Click here to close now.

Welcome!

DevOps Journal Authors: Kathy Thomas, Pat Romanski, Mike Kavis, Elizabeth White, Carmen Gonzalez

Related Topics: DevOps Journal

DevOps Journal: Blog Feed Post

Checklist for Cloud Service Operations

I knew one software company that failed their SaaS transition because they chose to cut a few corners

I knew one software company that failed their SaaS transition because they chose to cut a few corners with the operations. Since they were software engineers, they did not really want to spend time on such mundane tasks as security, auditing, backups and so on. One day they let a disgruntled employee go, the guy went to an internet cafe, logged into the hosting account with the shared admin credentials, and deleted all customer data.

There were no backups or data replicas to bring the data back, no personal admin accounts or procedures to prevent such an incident from happening, and even no monitoring to learn about the issue before customers did. This was the end of this SaaS application – it just never recovered.

Agile DevOps in the Cloud - Session recording from WSO2Con Asia 2014

Cloud business is more than just putting some code online
(and collecting money ;)) Whether you are offering Software-as-a-Service (SaaS) web application, Platform-as-a-Service (PaaS) or Infrastructure-as-a-Service (IaaS) – what you are offering is more than just your code – it is your service.

Even if you do not offer a formal service level agreement (SLA) and have a statement in your Terms of Service that you are not liable for anything, your online application or platform is still a service so your customers expect it to be reliable and secure.

At our recent WSO2Con, Chamith Kumarage delivered an excellent session on how our Cloud DevOps team works. If you are delivering a service online (or considering doing so) – make sure to watch the recording (quick registration required).

Here’s my quick summary of Chamith’s advice:

1. Automate everything: repetitive tasks not only are inefficient and mundane, and eat your time. When done manually they are unreliable. Humans tend to do things slightly differently each time they do them, or not do them at all.

2. Tasks are really parts of processes: when you come up with something that needs to be done, ask yourself what is the process flow for this task? For example, a data backup is really a part of a process that includes:

  • Scheduled (e.g. at 1 a.m. every day) script which creates a backup,
  • Some sort of monitoring system which verifies that the script ran and the backup got created,
  • Notifications on failures and procedures that need to be followed in not,
  • Backup testing: automated and/or regular manual recovery drills (if manual then documented and performed by different team members).

3. Design for failure: everything will be failing so make sure that your system can sustain the failures.

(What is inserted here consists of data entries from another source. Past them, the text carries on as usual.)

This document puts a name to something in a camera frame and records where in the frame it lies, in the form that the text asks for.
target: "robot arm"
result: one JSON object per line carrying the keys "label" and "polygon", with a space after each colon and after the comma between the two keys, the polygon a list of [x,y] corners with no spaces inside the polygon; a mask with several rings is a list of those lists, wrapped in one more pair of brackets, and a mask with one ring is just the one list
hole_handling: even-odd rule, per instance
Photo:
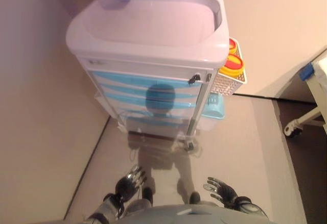
{"label": "robot arm", "polygon": [[259,206],[252,203],[251,199],[238,196],[232,187],[216,178],[208,177],[207,184],[204,184],[203,187],[205,190],[212,192],[210,196],[223,203],[225,208],[268,218]]}
{"label": "robot arm", "polygon": [[138,165],[134,166],[116,184],[115,194],[109,193],[102,205],[87,219],[84,224],[110,224],[124,213],[124,203],[129,201],[146,181],[145,172]]}

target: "wire basket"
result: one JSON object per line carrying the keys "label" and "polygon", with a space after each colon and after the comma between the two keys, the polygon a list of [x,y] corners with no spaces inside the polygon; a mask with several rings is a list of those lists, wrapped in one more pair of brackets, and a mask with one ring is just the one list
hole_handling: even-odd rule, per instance
{"label": "wire basket", "polygon": [[[243,60],[240,44],[237,40],[231,38],[237,44],[236,56]],[[245,69],[237,78],[232,78],[230,76],[224,75],[222,73],[217,73],[214,84],[211,88],[211,93],[220,93],[222,95],[232,95],[235,91],[241,87],[241,85],[247,83]]]}

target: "floor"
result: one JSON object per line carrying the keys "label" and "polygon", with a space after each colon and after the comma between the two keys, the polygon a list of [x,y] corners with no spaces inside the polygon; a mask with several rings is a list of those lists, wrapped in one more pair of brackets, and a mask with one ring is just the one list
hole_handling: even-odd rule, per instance
{"label": "floor", "polygon": [[103,197],[136,163],[147,171],[154,205],[182,204],[192,191],[212,201],[202,185],[208,176],[248,196],[278,224],[307,223],[277,104],[267,99],[231,96],[224,120],[198,131],[192,154],[176,142],[128,136],[110,120],[86,171],[67,220],[92,214]]}
{"label": "floor", "polygon": [[[314,106],[278,102],[282,126]],[[304,126],[300,136],[287,138],[308,224],[327,223],[327,136],[322,127]]]}

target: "dark floor mat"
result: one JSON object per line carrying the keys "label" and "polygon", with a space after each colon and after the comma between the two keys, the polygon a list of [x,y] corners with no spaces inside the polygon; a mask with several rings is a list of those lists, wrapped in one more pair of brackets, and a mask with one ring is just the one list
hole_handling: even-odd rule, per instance
{"label": "dark floor mat", "polygon": [[[299,118],[314,106],[277,102],[281,124]],[[308,224],[327,223],[327,136],[322,127],[304,126],[301,135],[286,138]]]}

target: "cart wheel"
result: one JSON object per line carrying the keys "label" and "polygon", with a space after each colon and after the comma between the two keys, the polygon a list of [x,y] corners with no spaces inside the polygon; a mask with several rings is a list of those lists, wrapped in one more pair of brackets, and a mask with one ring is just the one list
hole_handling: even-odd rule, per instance
{"label": "cart wheel", "polygon": [[287,126],[284,128],[284,134],[289,138],[298,136],[301,133],[302,133],[302,127],[297,124],[296,120],[289,122]]}

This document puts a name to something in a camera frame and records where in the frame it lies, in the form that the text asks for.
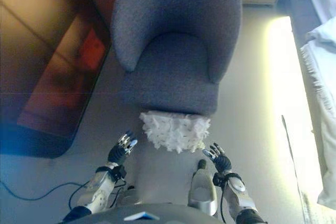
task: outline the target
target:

For example, if your system uses multiple virtual machines in the cloud, keep running a “chaos monkey” script which keeps randomly killing the instances and automated tests which ensure that these instance failures do not affect the overall system (by the way, see how Netflix does that.)

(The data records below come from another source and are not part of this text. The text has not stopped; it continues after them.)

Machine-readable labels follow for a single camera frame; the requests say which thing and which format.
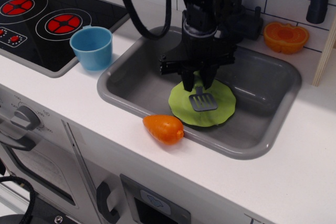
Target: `wooden panel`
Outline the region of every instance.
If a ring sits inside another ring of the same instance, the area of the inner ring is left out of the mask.
[[[320,80],[321,80],[322,75],[323,75],[323,72],[324,72],[324,69],[326,68],[329,57],[331,55],[331,52],[332,52],[333,48],[336,47],[336,15],[335,15],[334,21],[331,25],[331,28],[329,30],[327,41],[325,43],[326,44],[325,44],[323,52],[321,54],[321,58],[320,58],[318,66],[317,66],[315,77],[314,77],[314,80],[313,80],[313,83],[312,83],[314,86],[319,85]]]

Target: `green cloth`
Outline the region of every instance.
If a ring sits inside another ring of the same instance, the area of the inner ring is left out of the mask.
[[[183,83],[175,86],[169,96],[169,105],[173,114],[181,121],[189,125],[210,127],[224,123],[235,112],[236,98],[231,89],[214,80],[212,86],[203,93],[210,93],[215,98],[218,108],[216,110],[197,112],[193,109],[189,96],[196,94],[195,87],[203,86],[201,80],[197,80],[191,92],[185,91]]]

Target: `stove knob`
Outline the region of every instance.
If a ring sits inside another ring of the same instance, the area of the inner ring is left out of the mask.
[[[18,42],[19,41],[19,36],[13,36],[13,37],[11,37],[10,38],[10,41],[12,42],[12,43],[15,43],[15,42]]]
[[[37,115],[26,106],[20,106],[15,112],[11,122],[27,131],[35,129],[40,125]]]

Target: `gray spatula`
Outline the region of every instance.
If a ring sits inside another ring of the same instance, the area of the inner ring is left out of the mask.
[[[210,93],[203,93],[203,87],[196,87],[196,94],[189,95],[190,103],[197,112],[216,110],[218,104]]]

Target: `gray sink basin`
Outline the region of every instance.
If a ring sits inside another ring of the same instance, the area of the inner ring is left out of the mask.
[[[142,118],[172,115],[168,98],[181,77],[162,76],[157,58],[180,41],[178,28],[161,40],[139,39],[101,75],[98,93]],[[236,62],[220,67],[216,76],[237,99],[234,115],[219,126],[185,125],[185,137],[228,157],[252,159],[271,149],[301,87],[301,76],[287,62],[244,48],[238,48],[235,57]]]

4. Self-healing and success verification are critical for all tasks. Any task and operation can fail (see above) so the system should not get “surprised” but should always automatically validate the action results and if something didn’t go right – implement the healing procedures (start new instances, retry, and so on).

5. Enforce discipline, processes, automation, checklists. Document everything. This will make your processes repeatable and reliable.

Bus monkey test” (related to the above) if one of your team members gets hit by a bus – all operations should keep working: everything needs to be documented and tried by other team members. (* This is a mental experiment – do not actually hit your team-members by busses :))

6. Monitoring and analytics: the key is not to collect and show tons of data and alerts, but be able to quickly detect abnormal behavior.

7. Communications: your dashboards should quickly and clearly give you the big picture and relevant details. Key metrics and system state should be something that everyone sees and understands, effective drill-downs should make it easy to understand and fix stuff.

8. Agile delivery: waterfall processes in the cloud are bad and stressful.The smaller the changes and the more often and in more automated fashion they are – the more mundane they become: which lowers the risks and improves the skills and reliability. Cloud and big-bang releases do not go well together.

9. Use standard tools and native systems of underlying platforms – do not reinvent the wheels. For example, if the platform gives you SQL-as-a-service (Amazon RDS, Azure SQL and so on) – use those and not your own MySQL running on a virtual machine.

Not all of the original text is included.